Optic fiber drawing is a complex diffusion-convection process which can be described by non-linear parabolic partial differential equations (PDE). In this process, a glass rod called preform of about two meters long and several centimeters in diameter is fed into a cylindrical furnace and heated above the softening point, and then pulled downward at the bottom to form a fiber of usually 125µm in diameter.

Uniformity of the fiber diameter is one of the most important quality factors of optic fibers. During the drawing process, the fiber diameter may undergo significant fluctuations due to different sources of disturbances. The prior control designs were based on linearized models, most of which utilized draw speed as the control input and simply applied gain adjustment scheme. The draw speed may undergo large variations which adversely affect subsequent operations such as the coating process.

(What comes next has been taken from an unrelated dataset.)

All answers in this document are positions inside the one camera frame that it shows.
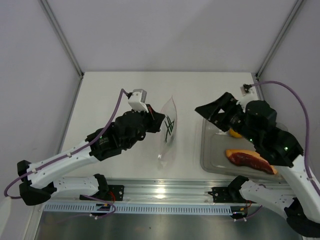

The objectives of this research are to develop the two-dimensional thermo-fluid dynamic model of the fiber drawing process, which serves as a basis for the development of an accurate reduced-order control model, and finally design a robust nonlinear output feedback controller to achieve better control of fiber diameter without large variations in the draw speed. Finite volume method (FVM) is used to solve the radiative transfer inside the glass instead of the Rosseland’s approximation used in the prior works. The glass interface is assumed to be optically smooth. Finite difference method is used to solve the 2-D PDEs for both glass and air flows. The prediction of the free surface profile by the 2-D full model is validated by the comparison with the experimental measurements. Empirical eigenfunctions are obtained through Karhunen-Loeve expansion with the numerical simulations of the fluid dynamic model. The reduced-order ODE model is then developed by nonlinear Galerkin’s method with the construction of approximate inertial manifold (AIM). The robust controller with a state observer is synthesized on the nonlinear ODE model via Lyapunov’s direct method. In the end, the control system is compared with the prior design through the simulations of the full dynamic model.